▶ [Your goal]: Your answer must be the full listing, reproduced word for word.
=== Section Start ===
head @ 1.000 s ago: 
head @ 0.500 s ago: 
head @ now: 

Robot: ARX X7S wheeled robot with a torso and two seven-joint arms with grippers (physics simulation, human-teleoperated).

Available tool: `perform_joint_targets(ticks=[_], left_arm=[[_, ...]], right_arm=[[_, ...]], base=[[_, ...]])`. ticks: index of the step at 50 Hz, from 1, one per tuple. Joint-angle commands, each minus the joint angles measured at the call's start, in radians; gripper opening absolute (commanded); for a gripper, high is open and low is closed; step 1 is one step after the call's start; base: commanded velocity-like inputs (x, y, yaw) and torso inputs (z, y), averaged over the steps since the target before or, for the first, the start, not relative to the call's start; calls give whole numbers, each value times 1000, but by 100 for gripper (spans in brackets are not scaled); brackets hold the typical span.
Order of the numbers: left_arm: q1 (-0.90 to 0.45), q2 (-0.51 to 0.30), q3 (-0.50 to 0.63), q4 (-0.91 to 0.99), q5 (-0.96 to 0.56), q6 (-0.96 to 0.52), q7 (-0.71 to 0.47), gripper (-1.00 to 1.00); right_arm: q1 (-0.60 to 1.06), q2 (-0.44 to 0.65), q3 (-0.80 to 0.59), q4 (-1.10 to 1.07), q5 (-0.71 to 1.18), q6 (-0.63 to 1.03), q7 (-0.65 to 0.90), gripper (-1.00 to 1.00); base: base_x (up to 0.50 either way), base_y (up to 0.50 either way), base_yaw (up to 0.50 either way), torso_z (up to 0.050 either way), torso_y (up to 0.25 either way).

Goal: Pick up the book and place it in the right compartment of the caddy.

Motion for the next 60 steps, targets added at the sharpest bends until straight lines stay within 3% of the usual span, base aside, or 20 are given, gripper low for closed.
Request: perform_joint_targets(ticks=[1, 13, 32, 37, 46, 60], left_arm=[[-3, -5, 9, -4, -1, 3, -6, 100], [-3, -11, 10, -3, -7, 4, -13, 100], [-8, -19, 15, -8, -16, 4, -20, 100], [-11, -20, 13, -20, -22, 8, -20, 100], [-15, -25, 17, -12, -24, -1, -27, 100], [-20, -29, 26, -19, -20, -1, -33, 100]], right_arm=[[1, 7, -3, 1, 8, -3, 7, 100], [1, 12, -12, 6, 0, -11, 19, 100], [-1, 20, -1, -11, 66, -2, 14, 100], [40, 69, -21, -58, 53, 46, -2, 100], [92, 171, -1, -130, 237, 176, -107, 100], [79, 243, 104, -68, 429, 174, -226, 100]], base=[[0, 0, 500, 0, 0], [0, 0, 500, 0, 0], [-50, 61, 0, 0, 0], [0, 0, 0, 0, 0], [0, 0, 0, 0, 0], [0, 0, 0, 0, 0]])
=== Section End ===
▶ [Output for this task]:
head @ 1.000 s ago: 
head @ 0.500 s ago: 
head @ now: 

Robot: ARX X7S wheeled robot with a torso and two seven-joint arms with grippers (physics simulation, human-teleoperated).

Available tool: `perform_joint_targets(ticks=[_], left_arm=[[_, ...]], right_arm=[[_, ...]], base=[[_, ...]])`. ticks: index of the step at 50 Hz, from 1, one per tuple. Joint-angle commands, each minus the joint angles measured at the call's start, in radians; gripper opening absolute (commanded); for a gripper, high is open and low is closed; step 1 is one step after the call's start; base: commanded velocity-like inputs (x, y, yaw) and torso inputs (z, y), averaged over the steps since the target before or, for the first, the start, not relative to the call's start; calls give whole numbers, each value times 1000, but by 100 for gripper (spans in brackets are not scaled); brackets hold the typical span.
Order of the numbers: left_arm: q1 (-0.90 to 0.45), q2 (-0.51 to 0.30), q3 (-0.50 to 0.63), q4 (-0.91 to 0.99), q5 (-0.96 to 0.56), q6 (-0.96 to 0.52), q7 (-0.71 to 0.47), gripper (-1.00 to 1.00); right_arm: q1 (-0.60 to 1.06), q2 (-0.44 to 0.65), q3 (-0.80 to 0.59), q4 (-1.10 to 1.07), q5 (-0.71 to 1.18), q6 (-0.63 to 1.03), q7 (-0.65 to 0.90), gripper (-1.00 to 1.00); base: base_x (up to 0.50 either way), base_y (up to 0.50 either way), base_yaw (up to 0.50 either way), torso_z (up to 0.050 either way), torso_y (up to 0.25 either way).

Goal: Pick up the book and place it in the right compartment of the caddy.

Motion for the next 60 steps, targets added at the sharpest bends until straight lines stay within 3% of the usual span, base aside, or 20 are given, gripper low for closed.
Request: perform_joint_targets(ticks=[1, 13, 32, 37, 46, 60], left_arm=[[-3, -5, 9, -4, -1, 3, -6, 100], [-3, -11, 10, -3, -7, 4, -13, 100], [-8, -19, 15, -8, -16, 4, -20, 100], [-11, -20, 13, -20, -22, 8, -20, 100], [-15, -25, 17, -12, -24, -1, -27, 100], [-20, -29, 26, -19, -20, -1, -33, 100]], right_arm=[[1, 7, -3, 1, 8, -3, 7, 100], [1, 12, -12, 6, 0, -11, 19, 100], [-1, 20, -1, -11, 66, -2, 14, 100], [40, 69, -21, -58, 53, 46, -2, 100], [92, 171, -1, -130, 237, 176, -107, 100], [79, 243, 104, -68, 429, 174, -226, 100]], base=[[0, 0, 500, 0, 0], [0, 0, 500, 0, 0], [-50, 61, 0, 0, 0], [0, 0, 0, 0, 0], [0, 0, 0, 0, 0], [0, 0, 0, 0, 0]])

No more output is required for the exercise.